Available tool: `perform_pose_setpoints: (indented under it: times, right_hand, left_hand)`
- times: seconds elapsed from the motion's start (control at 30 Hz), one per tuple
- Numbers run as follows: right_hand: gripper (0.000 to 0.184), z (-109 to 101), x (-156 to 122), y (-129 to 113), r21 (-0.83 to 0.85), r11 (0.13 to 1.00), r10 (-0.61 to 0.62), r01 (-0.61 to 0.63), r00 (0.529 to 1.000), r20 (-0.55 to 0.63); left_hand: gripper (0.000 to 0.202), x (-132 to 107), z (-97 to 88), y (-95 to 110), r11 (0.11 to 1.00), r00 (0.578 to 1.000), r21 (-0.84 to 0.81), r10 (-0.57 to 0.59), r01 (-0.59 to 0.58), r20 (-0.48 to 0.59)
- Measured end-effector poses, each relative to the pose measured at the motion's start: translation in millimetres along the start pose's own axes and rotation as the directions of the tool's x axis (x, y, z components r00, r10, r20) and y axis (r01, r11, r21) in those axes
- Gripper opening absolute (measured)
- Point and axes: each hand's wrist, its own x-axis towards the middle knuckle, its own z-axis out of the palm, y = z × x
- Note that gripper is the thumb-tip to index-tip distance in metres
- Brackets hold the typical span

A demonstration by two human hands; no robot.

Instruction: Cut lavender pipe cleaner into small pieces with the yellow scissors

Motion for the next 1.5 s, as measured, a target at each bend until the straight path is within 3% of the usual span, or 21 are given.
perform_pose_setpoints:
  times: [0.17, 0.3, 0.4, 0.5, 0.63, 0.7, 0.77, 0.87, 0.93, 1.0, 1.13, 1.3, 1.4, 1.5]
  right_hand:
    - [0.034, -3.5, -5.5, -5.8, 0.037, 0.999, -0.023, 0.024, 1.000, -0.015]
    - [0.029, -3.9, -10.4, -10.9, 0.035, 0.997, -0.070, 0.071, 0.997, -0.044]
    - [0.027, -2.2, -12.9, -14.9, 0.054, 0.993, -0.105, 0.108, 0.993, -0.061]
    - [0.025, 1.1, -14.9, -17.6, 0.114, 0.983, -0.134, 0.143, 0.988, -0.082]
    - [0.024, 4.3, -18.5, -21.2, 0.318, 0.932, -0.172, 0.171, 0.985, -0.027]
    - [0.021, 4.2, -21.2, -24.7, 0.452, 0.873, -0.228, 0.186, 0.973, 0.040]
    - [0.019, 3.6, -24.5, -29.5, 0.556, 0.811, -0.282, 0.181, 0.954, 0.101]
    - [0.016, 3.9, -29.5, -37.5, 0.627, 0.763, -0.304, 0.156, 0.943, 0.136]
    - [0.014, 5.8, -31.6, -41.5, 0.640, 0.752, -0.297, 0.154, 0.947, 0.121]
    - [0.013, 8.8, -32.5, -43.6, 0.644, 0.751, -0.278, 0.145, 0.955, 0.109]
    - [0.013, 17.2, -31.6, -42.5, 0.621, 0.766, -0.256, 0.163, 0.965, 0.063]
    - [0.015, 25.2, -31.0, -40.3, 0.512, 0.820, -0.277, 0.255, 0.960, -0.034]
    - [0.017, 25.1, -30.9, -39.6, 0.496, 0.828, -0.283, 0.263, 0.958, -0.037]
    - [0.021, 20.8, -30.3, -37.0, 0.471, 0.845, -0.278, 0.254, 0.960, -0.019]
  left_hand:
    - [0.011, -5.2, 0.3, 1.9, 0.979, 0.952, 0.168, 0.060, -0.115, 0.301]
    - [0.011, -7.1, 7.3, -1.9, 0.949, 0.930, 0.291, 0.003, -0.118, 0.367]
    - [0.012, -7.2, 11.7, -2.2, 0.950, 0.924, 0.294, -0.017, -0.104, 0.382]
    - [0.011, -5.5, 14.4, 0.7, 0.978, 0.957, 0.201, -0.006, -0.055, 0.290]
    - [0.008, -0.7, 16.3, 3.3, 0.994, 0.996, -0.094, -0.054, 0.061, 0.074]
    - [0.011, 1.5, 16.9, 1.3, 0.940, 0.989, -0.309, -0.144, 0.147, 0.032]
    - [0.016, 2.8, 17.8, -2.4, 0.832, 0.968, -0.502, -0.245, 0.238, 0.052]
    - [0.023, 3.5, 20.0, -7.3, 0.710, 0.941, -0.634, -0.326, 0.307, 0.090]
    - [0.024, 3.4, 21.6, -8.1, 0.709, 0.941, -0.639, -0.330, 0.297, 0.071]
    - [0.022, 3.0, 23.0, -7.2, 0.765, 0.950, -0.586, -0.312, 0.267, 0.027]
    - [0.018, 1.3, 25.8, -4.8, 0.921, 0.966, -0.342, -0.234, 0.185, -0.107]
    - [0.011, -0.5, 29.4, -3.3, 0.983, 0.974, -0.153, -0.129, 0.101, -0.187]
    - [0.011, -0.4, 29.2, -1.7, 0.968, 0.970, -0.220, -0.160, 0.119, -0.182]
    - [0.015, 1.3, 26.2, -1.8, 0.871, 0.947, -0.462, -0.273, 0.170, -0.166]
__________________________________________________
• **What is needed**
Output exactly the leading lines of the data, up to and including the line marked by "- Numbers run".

• **Task answer**
Available tool: `perform_pose_setpoints: (indented under it: times, right_hand, left_hand)`
- times: seconds elapsed from the motion's start (control at 30 Hz), one per tuple
- Numbers run as follows: right_hand: gripper (0.000 to 0.184), z (-109 to 101), x (-156 to 122), y (-129 to 113), r21 (-0.83 to 0.85), r11 (0.13 to 1.00), r10 (-0.61 to 0.62), r01 (-0.61 to 0.63), r00 (0.529 to 1.000), r20 (-0.55 to 0.63); left_hand: gripper (0.000 to 0.202), x (-132 to 107), z (-97 to 88), y (-95 to 110), r11 (0.11 to 1.00), r00 (0.578 to 1.000), r21 (-0.84 to 0.81), r10 (-0.57 to 0.59), r01 (-0.59 to 0.58), r20 (-0.48 to 0.59)

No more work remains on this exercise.